Tutto vero, ma non è bastato. La responsabilità maggiore, questa è la tesi degli articoli citati, è della politica e, segnatamente, dei partiti di centro-sinistra che non sono stati in grado di intercettare queste esperienze, dando loro potere e voce pubblica. Chi un po’ conosca da vicino il “fermento sociale” in questione, non può che convenire con questo argomento generale.

Del resto, c’è in questa lettura un’omissione importante: proprio l’intrinseca gratificazione che queste esperienze trasmettono a chi le anima, sia come lavoratore che come attivista o volontario, tengono lontano la partecipazione attiva nella vita politica. Non si tratta solo o tanto del voto alle elezioni, da qualunque parte vada. Ma della volontà di mettersi in gioco direttamente nella vita politica, come offerta e capacità organizzativa. Vuoi scalando i partiti (per quanto) esistenti, vuoi creando nuove forme organizzate dell’agire politico.

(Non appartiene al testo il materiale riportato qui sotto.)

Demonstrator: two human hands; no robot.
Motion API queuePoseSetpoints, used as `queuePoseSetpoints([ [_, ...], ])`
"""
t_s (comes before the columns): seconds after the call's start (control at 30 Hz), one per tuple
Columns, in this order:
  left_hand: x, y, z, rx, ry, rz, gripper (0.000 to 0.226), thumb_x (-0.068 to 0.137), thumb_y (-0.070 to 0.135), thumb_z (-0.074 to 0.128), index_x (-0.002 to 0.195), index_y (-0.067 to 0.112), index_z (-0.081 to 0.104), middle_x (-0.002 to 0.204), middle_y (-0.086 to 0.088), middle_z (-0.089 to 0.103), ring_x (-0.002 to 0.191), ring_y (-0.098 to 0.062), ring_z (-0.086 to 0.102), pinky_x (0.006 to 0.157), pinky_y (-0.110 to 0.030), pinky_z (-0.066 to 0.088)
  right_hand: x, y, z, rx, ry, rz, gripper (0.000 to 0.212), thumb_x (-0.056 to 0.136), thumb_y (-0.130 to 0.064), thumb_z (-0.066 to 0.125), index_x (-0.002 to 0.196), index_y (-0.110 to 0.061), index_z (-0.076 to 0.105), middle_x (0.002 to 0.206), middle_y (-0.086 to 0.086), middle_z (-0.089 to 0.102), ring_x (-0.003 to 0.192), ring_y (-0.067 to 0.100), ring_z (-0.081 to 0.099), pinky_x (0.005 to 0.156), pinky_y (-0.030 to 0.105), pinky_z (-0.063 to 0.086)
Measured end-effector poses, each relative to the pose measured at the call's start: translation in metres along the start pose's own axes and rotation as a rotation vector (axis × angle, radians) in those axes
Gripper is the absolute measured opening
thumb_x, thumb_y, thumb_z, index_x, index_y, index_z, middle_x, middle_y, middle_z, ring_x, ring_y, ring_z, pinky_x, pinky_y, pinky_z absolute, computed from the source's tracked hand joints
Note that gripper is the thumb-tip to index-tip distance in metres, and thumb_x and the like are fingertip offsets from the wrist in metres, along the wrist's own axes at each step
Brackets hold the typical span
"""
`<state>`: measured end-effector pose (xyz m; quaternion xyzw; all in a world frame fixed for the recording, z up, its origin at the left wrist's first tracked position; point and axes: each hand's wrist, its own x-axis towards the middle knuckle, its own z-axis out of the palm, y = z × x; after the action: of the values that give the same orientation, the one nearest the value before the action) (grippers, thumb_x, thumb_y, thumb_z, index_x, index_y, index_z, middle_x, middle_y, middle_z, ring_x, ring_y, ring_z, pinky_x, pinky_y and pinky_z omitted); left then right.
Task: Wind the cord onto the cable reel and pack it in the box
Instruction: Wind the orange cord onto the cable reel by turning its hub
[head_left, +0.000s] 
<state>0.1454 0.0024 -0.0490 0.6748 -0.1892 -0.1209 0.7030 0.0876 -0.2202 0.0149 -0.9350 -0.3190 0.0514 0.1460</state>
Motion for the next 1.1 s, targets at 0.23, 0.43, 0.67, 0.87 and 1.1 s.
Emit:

Ci sono certo ottime ragioni per non farlo. I partiti più vicini a questi mondi si sono ridotti in grandissima parte a sistemi di gestione del potere, attenti solo a posti, risorse, scambi, controllo. Il tatticismo elettorale domina sulla scelta dello schema di gioco: meglio non rischiare nulla e scegliere l’opzione più sicura nelle alleanze. Meglio confermare la propria base elettorale, con accordi non compromettenti.

L’assenza di rischio politico e le tattiche di conservazione dello status quo riducono i principi e le istanze del “fermento sociale” a mera strategia comunicativa, a cui non fanno seguito (o non precedono) azioni e decisioni trasparenti. Gli standard sono quindi eccessivamente bassi: c’è molta più politica e visione di futuro nella gestione condivisa di una comunità energetica, o nel piano industriale scritto dal Collettivo di fabbrica della GKN, che negli stantii processi decisionali di un partito politico.

Ma proprio queste buone ragioni costituiscono una trappola: la politica è partigiana e le decisioni che contano non avvengono per magnanimità, lungimiranza o casualità. In Italia, come dappertutto, sono le persone nei ruoli che – quando possono – decidono.

Se anche si pensasse che sono altri poteri – nascosti e non elettivi – a decidere, è comunque con questi ruoli politici che tali poteri devono mediare, negoziare e cercare qualche forma del compromesso. È, in altri termini, proprio il buon funzionamento della micro-politica nel sociale che disincentiva la presa in carico in prima persona dell’azione nella politica istituzionale.

Certo, la responsabilità maggiore è dei partiti, non fosse altro per via dei rapporti di forza asimmetrici e della diversità dei ruoli ricoperti. Ma se le cose stanno anche così – e se non si può chiedere ai partiti ciò che non sono strutturalmente in grado fare, cioè auto-riformarsi – allora non resta che la strada del conflitto politico. Sostituirsi all’offerta politica esistente, senza aspettare la delusione dell’ennesimo tatticismo privo di orizzonte.